IMHO he's the same moron who wants to drill for oil in Alaska and wanted that super expense bridge built for an island of 50 residents. Time they put him out to pasture.


 

ajf3

Platinum Member
Oct 10, 2000
2,566
0
76
Not sure I understand it entirely, but something like this...

No more free porn since the bandwidth will be too expensive. :)

Plus, not so much individual contributions/pages/blogs either in the future... think more AOL-ish content provided by the big corps.

The lack of neutrality makes it ok for say verizon to throttle or block your bandwidth on VOIP ports if you're not using THEIR VOIP service.

Basically, without neutrality, the co's can act like the own the lines & only have to worry about customers voting with their feet, rather than having to deal with lawsuits.
 

kylebisme

Diamond Member
Mar 25, 2000
9,396
0
0
I belive we can have a free and open system without outright neutrality, someting along the lines of priorty mail. An internet where everyone has access to the standard sevice but where we can also pay a premium for lower latency sounds reasonable to me.
 

RichardE

Banned
Dec 31, 2005
10,246
2
0
Originally posted by: TheSnowman
I belive we can have a free and open system without outright neutrality, someting along the lines of priorty mail. An internet where everyone has access to the standard sevice but where we can also pay a premium for lower latency sounds reasonable to me.

If that is what it is, than that would be fine. It seems like we already have that though, with premisum service ect. Seems to me they would make more money off charging companies regular, light or premium.
 

kylebisme

Diamond Member
Mar 25, 2000
9,396
0
0
It is important to understand the difference between bandwidth and latency here. What we have now is various bandwidth options, in the post office analogy that is akin to paying different depending on how big/heavy of boxes you are sending.

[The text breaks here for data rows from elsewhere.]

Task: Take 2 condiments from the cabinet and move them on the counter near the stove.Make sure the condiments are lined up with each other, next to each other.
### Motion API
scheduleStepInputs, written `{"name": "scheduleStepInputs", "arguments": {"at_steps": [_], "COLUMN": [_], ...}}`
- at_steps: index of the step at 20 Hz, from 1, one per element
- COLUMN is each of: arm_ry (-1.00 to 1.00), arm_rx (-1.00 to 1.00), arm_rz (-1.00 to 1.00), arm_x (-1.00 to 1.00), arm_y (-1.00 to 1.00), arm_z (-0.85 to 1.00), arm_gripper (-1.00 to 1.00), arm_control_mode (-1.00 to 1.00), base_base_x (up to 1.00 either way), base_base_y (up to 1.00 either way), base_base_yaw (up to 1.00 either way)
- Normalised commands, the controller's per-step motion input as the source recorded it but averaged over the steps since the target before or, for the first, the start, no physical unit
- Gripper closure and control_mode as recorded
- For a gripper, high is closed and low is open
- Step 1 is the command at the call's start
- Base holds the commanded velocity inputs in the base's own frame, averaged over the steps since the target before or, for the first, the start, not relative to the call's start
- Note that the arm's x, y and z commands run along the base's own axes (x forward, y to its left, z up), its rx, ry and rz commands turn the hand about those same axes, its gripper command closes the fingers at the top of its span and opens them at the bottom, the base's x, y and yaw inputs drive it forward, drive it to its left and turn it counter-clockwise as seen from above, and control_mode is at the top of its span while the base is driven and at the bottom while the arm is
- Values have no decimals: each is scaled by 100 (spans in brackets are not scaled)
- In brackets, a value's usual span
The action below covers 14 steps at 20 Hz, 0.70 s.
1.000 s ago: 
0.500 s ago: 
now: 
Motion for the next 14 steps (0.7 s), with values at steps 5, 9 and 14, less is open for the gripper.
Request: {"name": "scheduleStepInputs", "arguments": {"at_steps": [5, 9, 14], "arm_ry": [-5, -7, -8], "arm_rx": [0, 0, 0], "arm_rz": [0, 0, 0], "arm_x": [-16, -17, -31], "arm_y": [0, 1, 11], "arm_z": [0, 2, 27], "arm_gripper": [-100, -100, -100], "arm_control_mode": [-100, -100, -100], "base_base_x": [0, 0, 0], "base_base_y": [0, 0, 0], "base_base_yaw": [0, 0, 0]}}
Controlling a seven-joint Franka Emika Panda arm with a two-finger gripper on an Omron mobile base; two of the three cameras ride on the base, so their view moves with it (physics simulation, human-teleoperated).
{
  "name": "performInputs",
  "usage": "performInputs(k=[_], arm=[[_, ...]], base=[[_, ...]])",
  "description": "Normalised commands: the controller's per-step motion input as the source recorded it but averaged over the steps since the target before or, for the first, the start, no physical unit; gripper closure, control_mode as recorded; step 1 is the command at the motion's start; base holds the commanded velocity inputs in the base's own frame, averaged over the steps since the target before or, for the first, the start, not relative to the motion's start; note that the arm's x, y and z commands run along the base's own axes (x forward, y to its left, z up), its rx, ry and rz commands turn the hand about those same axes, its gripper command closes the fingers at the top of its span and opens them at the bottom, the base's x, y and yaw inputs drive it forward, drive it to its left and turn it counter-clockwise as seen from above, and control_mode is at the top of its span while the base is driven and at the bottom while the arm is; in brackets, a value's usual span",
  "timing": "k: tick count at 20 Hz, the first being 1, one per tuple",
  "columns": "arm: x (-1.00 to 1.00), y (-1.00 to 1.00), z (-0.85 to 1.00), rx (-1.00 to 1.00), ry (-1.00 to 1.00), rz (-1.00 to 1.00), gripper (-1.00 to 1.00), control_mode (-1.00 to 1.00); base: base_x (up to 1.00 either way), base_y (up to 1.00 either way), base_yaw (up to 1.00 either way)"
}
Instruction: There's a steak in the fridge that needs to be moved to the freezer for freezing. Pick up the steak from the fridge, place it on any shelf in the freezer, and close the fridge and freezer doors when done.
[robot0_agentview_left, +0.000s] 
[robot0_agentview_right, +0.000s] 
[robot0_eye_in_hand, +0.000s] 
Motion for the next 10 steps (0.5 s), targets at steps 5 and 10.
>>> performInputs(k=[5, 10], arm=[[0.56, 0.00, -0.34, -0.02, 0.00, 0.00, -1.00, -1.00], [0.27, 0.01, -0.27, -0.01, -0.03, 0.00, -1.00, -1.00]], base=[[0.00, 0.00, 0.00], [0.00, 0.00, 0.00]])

What the net nutrality proposal is intend to acomplish is to is to keep everyone on the same tier when it comes to latency, and in the sense of the post office analogy that means people can't have their packages sent faster by paying for priorty shipping.
 

kylebisme

Diamond Member
Mar 25, 2000
9,396
0
0
Would you like to be able to buy a better ping to your favorite game servers?

Granted, a lot of people think they are doing that when they upgrade from say 768/384 DSL to a 1.5/768 line, but that is just a difference in bandwidth and being a client on a game server doesn't use nearly as much as even the lesser connection there anyway so buying the higher bandwidth line doesn't help. However, being able to buy priority routing to a specific location on the internet would get you a better ping, and net neutrality stands in the way of us having such options.
 

JEDIYoda

Lifer
Jul 13, 2005
33,986
3,321
126
Originally posted by: RichardE
Can someone explain how net Neutrality affects the average user?

It does not affect the average user at all!

There is alot of unsubstatiated hype and stoopid rumors going on concerning net nutrality!
 

CitizenKain

Diamond Member
Jul 6, 2000
4,480
14
76
Originally posted by: JEDIYoda
Originally posted by: RichardE
Can someone explain how net Neutrality affects the average user?

It does not affect the average user at all!

There is alot of unsubstatiated hype and stoopid rumors going on concerning net nutrality!

Then do tell, since you appear to be such an expert on this field.
 

smashp

Platinum Member
Aug 30, 2003
2,443
0
0
Originally posted by: JEDIYoda
Originally posted by: RichardE
Can someone explain how net Neutrality affects the average user?

It does not affect the average user at all!

There is alot of unsubstatiated hype and stoopid rumors going on concerning net nutrality!

Oh Teach us master the ways of the Farce
 

halik

Lifer
Oct 10, 2000
25,696
1
81
Umm they're not gonna speed up the internet (or in otherwords decrease latency times) as there are very few hops on the tier1 level and it's all on fibre anyway. What they could do is to retard the latency for customers that don't pay, which would be the more cost effective way of dealing with it.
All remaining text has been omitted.